» **What to do**:
Only text belongs in your copy of the listing below; reproduce it exactly and leave out the pictures.

» **Provided material**:
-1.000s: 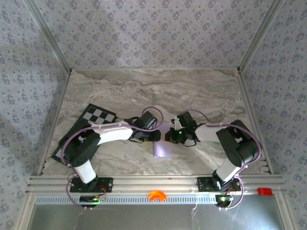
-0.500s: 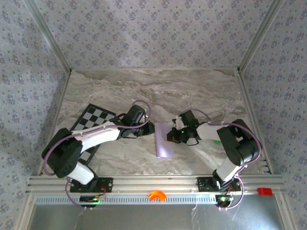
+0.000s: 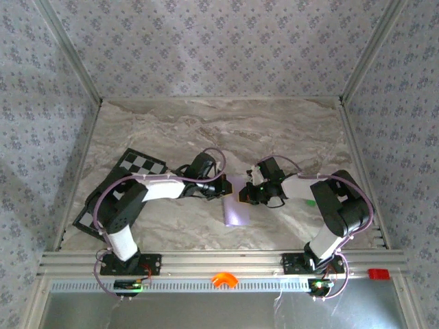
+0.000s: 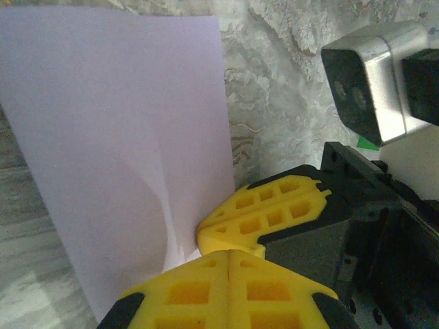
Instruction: Fold a paper plane with a square sheet of paper (pick it up from the middle)
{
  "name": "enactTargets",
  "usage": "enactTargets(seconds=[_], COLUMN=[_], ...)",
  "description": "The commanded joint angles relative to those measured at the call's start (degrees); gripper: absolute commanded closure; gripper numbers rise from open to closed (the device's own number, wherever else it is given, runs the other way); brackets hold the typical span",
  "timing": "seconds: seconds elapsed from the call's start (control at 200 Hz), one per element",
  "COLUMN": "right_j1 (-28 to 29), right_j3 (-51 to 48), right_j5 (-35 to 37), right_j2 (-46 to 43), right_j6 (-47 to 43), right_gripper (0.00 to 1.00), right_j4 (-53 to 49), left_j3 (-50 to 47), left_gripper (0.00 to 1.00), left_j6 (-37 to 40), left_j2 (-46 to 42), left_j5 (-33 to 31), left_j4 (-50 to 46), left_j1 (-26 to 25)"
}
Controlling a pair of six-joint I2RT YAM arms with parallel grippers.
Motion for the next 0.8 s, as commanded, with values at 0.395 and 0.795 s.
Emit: enactTargets(seconds=[0.395,0.795], right_j1=[-0.39,-0.4], right_j3=[-3.39,-3.44], right_j5=[5.28,5.69], right_j2=[2.4,1.75], right_j6=[-0.1,0.12], right_gripper=[1.0,1.0], right_j4=[-5.04,-5.57], left_j3=[-6.49,2.36], left_gripper=[1.0,1.0], left_j6=[2.0,4.88], left_j2=[3.3,0.4], left_j5=[-0.69,2.04], left_j4=[-1.01,-6.27], left_j1=[2.34,3.45])
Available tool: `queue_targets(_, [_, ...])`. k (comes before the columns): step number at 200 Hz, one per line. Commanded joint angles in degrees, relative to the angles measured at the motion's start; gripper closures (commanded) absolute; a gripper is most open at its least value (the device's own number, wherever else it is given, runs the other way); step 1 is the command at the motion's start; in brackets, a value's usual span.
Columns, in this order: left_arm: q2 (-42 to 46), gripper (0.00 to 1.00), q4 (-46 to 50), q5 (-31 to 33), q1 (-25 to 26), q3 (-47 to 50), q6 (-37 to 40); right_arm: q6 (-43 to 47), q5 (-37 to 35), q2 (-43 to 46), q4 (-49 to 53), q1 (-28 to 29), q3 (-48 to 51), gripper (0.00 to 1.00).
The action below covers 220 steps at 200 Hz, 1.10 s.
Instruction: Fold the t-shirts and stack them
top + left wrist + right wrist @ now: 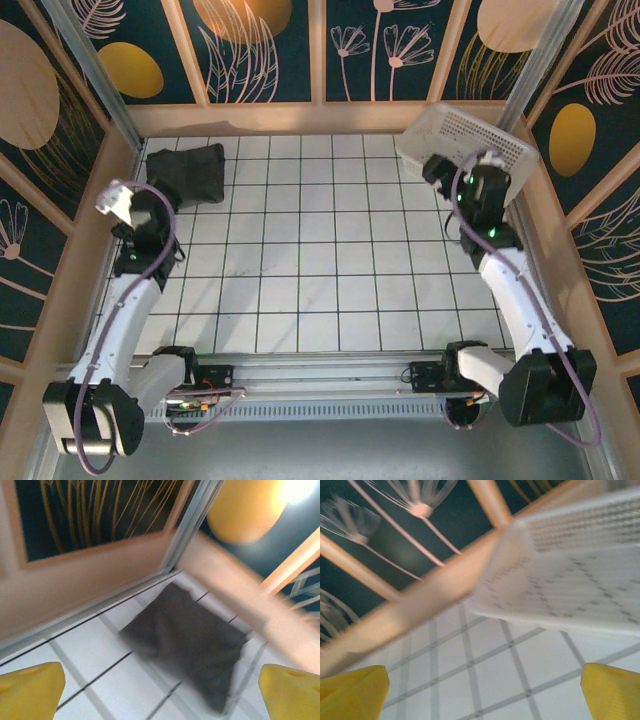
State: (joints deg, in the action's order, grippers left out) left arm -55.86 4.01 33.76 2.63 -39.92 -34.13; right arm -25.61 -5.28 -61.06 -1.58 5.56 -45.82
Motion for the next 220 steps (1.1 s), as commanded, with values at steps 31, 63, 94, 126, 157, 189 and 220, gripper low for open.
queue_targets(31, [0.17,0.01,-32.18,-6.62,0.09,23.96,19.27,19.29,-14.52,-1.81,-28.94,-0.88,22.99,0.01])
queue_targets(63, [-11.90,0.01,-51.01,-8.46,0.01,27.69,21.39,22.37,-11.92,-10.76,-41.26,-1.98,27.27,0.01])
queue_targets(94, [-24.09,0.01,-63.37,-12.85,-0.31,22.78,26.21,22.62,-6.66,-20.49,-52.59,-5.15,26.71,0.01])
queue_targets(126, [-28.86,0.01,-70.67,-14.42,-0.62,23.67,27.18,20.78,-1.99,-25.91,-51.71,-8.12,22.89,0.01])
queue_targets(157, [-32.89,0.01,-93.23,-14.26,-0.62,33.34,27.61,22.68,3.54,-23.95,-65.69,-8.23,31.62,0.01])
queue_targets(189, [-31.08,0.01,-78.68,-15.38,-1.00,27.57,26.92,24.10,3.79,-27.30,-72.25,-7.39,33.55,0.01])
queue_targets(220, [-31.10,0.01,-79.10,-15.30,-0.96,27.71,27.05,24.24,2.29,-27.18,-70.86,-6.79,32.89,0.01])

» **Output of the exercise**:
-1.000s: 
-0.500s: 
+0.000s: 
+0.000s: 
Instruction: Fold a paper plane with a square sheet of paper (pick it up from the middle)
{
  "name": "enactTargets",
  "usage": "enactTargets(seconds=[_], COLUMN=[_], ...)",
  "description": "The commanded joint angles relative to those measured at the call's start (degrees); gripper: absolute commanded closure; gripper numbers rise from open to closed (the device's own number, wherever else it is given, runs the other way); brackets hold the typical span",
  "timing": "seconds: seconds elapsed from the call's start (control at 200 Hz), one per element",
  "COLUMN": "right_j1 (-28 to 29), right_j3 (-51 to 48), right_j5 (-35 to 37), right_j2 (-46 to 43), right_j6 (-47 to 43), right_gripper (0.00 to 1.00), right_j4 (-53 to 49), left_j3 (-50 to 47), left_gripper (0.00 to 1.00), left_j6 (-37 to 40), left_j2 (-46 to 42), left_j5 (-33 to 31), left_j4 (-50 to 46), left_j1 (-26 to 25)"
}
Controlling a pair of six-joint I2RT YAM arms with parallel grippers.
Motion for the next 0.8 s, as commanded, with values at 0.395 and 0.795 s.
Emit: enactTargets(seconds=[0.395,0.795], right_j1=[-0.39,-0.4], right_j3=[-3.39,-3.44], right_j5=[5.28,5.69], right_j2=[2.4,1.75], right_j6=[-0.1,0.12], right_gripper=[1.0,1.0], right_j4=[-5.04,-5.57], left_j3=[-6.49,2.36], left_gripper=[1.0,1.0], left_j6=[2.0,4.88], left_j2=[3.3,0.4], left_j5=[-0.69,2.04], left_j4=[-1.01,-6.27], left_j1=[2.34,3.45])
Available tool: `queue_targets(_, [_, ...])`. k (comes before the columns): step number at 200 Hz, one per line. Commanded joint angles in degrees, relative to the angles measured at the motion's start; gripper closures (commanded) absolute; a gripper is most open at its least value (the device's own number, wherever else it is given, runs the other way); step 1 is the command at the motion's start; in brackets, a value's usual span.
Columns, in this order: left_arm: q2 (-42 to 46), gripper (0.00 to 1.00), q4 (-46 to 50), q5 (-31 to 33), q1 (-25 to 26), q3 (-47 to 50), q6 (-37 to 40); right_arm: q6 (-43 to 47), q5 (-37 to 35), q2 (-43 to 46), q4 (-49 to 53), q1 (-28 to 29), q3 (-48 to 51), gripper (0.00 to 1.00).
The action below covers 220 steps at 200 Hz, 1.10 s.
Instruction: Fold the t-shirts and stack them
top + left wrist + right wrist @ now: 
State: (joints deg, in the action's order, grippers left out) left arm -55.86 4.01 33.76 2.63 -39.92 -34.13; right arm -25.61 -5.28 -61.06 -1.58 5.56 -45.82
Motion for the next 220 steps (1.1 s), as commanded, with values at steps 31, 63, 94, 126, 157, 189 and 220, gripper low for open.
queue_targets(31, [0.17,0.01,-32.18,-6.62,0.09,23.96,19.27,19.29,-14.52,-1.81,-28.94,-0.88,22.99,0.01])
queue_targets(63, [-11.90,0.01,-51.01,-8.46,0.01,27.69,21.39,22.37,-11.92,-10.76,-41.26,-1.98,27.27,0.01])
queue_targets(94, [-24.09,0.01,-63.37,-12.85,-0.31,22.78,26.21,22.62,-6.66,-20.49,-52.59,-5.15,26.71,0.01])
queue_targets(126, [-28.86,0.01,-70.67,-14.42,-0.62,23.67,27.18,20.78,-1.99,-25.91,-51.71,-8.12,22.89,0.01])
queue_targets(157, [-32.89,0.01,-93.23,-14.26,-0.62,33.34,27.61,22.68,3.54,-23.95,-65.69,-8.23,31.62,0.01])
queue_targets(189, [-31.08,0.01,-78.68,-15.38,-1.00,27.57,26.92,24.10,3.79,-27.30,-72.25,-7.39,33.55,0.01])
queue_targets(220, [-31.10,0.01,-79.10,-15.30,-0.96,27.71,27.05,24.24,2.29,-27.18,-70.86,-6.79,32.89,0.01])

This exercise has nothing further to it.